Like the hapless family in the children’s song that goes on a bear hunt, I begin to think that the best way to deal with the anxiety-haunted silence is to go straight through it.

So I do.

Knit 1, yarn over, knit 5, sk2p. I think of the 4-pound baby I held three weeks ago. How marvelous and breathtaking it was to see every feature present in such miniature perfection! The whole length of her curled finger was less than a third of mine. “You knitted me together in my mother’s womb,” goes the oft-quoted Psalm, and though the Hebrew for “knit” isn’t an exact match for the clicking of needles and unspooling of yarn, I’m suddenly glad that the word appears in English translations. (And after all, what is the double helix structure of DNA and the unzipping of messenger RNA if not — knitting?)

I remember the tiny, upturned nose; the rapid infant breaths.

And I remember that my Creator is not like me. With this project, I course-correct by adding or dropping missing stitches as I come across them. On row 88, I still refer to the now-tattered pattern sheet to tell me which way to weave next.

But in Him — ah, in Him! — all things hold together: the infinitesimal dance of atoms to the incomprehensibly large working together of everything for “the good of those who love Him, who are called according to His purpose.” From that immeasurably precious baby’s first day to her last; from the fluttering of her eyelids in the umpteenth cycle of REM sleep to the dreams that no scientist can explain. He holds all things together. Even me.

I know I’m better at remembering this in the spring, when every day brings a new sliver or shoot up from a reawakened earth teeming with new life. The ache for that season rises from the core of my winter-muddled bones, and deeper still, I know I hunger for something even more alive and glorious than a midsummer garden. But until then, I want to say — what? 

Until then, impatient self: this.

The work of one stitch at a time, one unit, one row. Through the slow-paced rhythm of purling, yarn-overing and slip-stitching, of interlocking these loops of yarn the color of sugared violets, I wait for the unfolding of beauty that can only be guessed from the dots and lines of the pattern guide.

For He holds all things together, without my aid, and my hands are thus freed to move for the sake of someone else.

Knit the right side. Flip. Knit the wrong side.

Sit at the desk. Send the seasonal newsletter. Listen. Write.

Work with what you have, with the purpose of casting a mantle of warmth and invitation around another’s shoulders, even when the words only come in twists and knots.
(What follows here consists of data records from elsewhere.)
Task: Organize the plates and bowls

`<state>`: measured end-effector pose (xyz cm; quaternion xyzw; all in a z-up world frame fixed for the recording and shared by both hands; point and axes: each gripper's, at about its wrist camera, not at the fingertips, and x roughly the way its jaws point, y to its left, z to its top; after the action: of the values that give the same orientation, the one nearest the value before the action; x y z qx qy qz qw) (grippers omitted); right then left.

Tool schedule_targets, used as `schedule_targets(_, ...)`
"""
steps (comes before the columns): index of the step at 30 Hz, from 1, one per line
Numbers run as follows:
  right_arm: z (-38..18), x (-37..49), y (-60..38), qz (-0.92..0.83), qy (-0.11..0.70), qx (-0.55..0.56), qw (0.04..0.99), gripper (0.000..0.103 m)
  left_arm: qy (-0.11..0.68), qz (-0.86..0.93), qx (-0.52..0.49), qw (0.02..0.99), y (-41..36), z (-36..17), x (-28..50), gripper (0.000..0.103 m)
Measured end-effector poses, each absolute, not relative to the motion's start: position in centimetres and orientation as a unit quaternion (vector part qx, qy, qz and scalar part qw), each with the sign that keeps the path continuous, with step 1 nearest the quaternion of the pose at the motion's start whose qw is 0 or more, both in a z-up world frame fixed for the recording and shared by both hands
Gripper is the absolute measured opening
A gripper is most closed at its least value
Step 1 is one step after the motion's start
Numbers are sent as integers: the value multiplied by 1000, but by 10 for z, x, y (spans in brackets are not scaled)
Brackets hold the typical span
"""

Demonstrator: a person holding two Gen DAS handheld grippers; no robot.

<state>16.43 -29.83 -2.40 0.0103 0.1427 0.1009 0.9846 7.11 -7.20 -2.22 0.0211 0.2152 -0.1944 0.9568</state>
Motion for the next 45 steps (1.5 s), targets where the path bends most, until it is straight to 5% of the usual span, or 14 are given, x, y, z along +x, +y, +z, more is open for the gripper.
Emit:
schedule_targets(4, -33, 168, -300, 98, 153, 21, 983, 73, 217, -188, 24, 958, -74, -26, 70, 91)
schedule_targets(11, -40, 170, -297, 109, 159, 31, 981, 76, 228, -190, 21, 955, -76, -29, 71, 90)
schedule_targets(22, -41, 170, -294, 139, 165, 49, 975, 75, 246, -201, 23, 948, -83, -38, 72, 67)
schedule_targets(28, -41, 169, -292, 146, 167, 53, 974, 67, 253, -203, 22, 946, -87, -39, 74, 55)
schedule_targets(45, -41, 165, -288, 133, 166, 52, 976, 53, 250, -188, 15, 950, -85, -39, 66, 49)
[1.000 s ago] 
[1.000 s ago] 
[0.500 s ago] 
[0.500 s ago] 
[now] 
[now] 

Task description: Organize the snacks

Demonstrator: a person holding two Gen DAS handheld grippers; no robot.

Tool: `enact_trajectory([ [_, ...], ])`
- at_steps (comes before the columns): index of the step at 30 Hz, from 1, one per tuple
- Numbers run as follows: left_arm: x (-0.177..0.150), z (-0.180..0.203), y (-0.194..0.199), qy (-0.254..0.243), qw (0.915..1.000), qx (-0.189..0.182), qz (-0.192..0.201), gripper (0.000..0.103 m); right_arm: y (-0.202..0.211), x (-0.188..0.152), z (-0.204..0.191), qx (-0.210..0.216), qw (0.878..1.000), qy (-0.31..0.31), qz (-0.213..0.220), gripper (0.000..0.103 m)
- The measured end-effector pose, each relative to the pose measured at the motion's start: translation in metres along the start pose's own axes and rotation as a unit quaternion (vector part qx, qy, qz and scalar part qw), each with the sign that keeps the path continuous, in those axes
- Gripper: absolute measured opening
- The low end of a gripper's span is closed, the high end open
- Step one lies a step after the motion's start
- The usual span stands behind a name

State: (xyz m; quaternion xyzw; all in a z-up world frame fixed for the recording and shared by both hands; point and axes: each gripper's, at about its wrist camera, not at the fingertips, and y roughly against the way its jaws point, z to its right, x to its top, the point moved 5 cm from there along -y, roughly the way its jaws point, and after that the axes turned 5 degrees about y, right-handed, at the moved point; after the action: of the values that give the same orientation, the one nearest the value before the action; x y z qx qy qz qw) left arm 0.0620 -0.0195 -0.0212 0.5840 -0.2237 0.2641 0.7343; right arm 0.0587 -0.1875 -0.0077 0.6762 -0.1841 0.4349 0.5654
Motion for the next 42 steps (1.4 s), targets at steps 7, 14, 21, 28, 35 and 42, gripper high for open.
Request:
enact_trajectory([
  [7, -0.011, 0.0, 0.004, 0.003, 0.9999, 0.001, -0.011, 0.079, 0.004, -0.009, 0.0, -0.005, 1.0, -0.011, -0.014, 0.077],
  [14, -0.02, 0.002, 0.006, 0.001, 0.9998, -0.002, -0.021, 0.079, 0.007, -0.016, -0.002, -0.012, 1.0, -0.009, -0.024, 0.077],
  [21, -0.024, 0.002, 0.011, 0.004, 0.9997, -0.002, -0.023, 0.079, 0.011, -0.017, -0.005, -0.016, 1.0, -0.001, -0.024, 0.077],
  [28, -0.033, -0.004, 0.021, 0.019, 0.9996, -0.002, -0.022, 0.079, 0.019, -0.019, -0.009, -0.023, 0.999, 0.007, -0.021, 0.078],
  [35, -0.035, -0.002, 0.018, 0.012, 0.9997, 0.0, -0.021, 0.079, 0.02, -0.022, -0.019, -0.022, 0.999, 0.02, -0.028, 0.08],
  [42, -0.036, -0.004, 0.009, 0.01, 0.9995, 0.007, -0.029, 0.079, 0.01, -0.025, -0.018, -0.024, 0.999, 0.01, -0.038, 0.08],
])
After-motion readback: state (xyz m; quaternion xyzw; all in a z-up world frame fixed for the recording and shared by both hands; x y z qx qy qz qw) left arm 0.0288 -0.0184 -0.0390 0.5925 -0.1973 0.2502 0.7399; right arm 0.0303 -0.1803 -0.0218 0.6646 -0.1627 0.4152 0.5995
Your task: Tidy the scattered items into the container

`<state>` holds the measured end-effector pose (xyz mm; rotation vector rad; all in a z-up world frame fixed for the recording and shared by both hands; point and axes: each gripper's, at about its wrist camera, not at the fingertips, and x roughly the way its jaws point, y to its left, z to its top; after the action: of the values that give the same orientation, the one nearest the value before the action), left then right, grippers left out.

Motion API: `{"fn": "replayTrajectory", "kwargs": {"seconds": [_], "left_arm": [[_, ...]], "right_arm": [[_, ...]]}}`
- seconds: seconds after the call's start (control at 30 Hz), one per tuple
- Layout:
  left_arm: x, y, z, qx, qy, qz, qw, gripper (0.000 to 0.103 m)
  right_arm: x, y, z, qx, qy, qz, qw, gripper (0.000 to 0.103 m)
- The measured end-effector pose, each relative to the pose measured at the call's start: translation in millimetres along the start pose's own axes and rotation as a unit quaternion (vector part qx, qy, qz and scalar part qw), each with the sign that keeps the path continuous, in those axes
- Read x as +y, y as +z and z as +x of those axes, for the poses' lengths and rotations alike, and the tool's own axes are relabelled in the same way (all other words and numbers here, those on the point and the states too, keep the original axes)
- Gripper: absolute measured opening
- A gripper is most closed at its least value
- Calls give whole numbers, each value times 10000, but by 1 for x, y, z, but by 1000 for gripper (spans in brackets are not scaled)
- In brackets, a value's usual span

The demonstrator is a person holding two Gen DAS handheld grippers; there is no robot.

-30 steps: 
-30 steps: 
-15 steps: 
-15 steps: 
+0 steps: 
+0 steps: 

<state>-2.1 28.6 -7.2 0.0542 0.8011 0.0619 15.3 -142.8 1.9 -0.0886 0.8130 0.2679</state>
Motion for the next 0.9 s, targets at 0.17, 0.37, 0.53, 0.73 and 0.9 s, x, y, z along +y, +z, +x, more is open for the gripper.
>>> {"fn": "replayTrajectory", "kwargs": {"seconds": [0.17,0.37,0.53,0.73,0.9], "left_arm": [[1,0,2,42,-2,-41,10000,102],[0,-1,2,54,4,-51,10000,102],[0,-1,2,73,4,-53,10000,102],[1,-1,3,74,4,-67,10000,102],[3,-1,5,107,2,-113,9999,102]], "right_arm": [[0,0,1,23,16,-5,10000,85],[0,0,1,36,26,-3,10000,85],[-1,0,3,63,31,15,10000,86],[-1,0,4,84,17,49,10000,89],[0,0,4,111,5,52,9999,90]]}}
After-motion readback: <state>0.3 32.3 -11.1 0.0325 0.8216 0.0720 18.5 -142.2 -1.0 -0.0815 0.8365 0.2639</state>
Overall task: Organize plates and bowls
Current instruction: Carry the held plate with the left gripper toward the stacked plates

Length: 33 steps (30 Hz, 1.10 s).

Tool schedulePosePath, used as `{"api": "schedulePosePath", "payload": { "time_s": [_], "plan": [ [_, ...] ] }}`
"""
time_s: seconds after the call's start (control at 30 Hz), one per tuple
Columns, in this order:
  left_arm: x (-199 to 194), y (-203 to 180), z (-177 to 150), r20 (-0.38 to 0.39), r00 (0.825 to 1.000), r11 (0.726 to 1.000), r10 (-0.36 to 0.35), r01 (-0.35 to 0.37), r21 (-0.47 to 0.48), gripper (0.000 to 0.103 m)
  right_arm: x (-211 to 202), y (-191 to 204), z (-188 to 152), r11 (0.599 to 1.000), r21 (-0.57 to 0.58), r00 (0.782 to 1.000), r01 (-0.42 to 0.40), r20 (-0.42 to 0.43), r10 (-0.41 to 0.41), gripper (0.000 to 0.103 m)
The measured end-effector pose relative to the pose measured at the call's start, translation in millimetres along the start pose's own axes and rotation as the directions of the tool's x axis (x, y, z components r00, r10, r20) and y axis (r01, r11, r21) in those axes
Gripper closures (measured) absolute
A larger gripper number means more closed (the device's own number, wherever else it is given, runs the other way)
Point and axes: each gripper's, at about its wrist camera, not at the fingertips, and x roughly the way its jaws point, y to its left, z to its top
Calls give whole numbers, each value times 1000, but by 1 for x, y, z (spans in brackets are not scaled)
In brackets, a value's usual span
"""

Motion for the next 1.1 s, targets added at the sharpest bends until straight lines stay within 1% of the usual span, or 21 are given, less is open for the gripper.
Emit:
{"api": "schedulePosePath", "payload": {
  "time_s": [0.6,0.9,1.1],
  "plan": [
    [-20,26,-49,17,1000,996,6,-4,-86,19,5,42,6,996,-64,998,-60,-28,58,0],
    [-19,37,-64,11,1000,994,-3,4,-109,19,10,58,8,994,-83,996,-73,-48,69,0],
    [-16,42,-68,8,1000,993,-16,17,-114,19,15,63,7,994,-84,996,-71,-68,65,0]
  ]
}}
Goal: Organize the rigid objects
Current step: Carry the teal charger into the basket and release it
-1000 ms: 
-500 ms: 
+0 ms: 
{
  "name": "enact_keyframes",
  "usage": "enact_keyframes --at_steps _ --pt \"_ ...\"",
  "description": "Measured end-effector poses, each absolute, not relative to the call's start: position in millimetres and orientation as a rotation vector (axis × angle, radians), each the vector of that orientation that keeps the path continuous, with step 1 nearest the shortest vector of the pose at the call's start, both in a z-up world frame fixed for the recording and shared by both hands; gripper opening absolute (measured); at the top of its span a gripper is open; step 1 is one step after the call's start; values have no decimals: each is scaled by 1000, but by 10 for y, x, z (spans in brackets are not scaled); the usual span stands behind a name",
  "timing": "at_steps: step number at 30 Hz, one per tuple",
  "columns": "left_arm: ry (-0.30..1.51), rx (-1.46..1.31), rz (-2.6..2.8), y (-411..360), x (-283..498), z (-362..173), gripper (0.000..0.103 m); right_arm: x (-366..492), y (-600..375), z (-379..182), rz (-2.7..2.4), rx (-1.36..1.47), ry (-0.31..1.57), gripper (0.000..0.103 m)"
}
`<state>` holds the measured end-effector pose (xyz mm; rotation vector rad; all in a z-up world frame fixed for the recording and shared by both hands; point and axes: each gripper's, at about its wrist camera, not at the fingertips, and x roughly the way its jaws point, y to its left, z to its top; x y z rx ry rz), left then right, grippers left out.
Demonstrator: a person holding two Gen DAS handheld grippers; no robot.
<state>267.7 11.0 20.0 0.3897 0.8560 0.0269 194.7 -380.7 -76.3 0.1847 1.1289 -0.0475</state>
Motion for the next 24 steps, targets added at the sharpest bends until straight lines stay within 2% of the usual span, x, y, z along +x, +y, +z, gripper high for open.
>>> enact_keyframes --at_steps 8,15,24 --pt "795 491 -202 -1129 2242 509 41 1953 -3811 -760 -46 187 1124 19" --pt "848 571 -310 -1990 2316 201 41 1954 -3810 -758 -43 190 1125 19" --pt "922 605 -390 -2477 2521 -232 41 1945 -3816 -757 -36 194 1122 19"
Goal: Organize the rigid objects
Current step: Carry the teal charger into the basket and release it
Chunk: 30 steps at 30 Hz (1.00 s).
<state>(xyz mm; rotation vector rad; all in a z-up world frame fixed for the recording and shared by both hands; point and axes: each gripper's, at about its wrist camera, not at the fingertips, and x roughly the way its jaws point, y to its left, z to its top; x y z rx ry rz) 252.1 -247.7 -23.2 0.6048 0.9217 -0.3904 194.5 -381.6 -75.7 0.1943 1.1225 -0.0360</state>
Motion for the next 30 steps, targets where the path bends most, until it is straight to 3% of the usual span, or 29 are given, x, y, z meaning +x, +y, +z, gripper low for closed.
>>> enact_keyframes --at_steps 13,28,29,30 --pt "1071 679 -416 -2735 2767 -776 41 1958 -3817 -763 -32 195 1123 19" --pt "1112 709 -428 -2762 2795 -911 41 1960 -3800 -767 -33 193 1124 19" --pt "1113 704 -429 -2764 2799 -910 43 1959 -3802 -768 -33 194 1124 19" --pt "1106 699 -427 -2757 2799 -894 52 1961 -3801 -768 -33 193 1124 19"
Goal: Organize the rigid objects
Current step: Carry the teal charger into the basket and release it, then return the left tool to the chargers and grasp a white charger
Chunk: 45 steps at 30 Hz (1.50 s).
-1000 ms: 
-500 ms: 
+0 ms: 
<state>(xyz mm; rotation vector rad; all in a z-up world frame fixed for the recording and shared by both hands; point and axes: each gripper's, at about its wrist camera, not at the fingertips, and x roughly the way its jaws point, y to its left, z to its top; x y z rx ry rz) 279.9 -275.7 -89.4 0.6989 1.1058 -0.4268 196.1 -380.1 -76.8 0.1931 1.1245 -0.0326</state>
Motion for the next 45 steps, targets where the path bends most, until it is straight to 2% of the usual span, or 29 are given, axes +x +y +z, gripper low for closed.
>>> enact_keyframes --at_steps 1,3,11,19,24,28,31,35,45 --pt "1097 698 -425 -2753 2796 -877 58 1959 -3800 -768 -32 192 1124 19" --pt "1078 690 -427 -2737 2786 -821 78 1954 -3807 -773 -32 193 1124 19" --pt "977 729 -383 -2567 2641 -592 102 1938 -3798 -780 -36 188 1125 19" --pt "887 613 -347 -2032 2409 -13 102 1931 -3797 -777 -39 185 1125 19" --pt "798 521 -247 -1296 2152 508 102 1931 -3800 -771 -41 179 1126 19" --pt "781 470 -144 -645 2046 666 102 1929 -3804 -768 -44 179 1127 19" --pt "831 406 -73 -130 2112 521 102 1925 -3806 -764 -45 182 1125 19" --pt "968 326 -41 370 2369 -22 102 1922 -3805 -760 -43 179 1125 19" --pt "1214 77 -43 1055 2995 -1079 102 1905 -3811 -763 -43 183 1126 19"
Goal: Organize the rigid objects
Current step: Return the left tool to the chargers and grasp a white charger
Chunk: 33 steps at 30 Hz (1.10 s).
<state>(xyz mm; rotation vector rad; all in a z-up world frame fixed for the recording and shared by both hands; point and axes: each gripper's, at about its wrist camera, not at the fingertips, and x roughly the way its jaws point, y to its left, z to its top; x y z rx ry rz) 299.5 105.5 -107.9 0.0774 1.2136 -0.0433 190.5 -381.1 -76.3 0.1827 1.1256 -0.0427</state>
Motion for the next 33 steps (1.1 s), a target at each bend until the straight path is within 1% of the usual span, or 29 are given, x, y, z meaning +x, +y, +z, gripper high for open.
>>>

Work, and remember that in all the fretful unraveling and re-stitching that must be done, underneath are the Everlasting Arms.

I sit and knit; the girls pass by from time to time, gently picking up the ball and turning it in their hands. “What are you making?”

“You’ll see when it’s finished,” I say again, smiling.

As will I.

 

 

 

 

 

2 comments

  1. Amy, Yes, soon and very soon we are going to see the King… you are persevering, and that is victory. Praying right now for you, I hope you received the book ‘Spurgeon’s Sorrows” I had sent from Amazon. Reading your post made me think even more it might be strengthening… With much love Debbir

    1. Debbie, how very kind! And oh, dear; may I ask when you sent the package? If you sent it to the PO Box on the newsletter, I’ve recently realized I let that box subscription lapse, and neglected to update it on the letter (off to fix that right now). I do hope the package makes its way back to you, at least. My apologies for the confusion, and thank you so much for your thoughtfulness and prayers.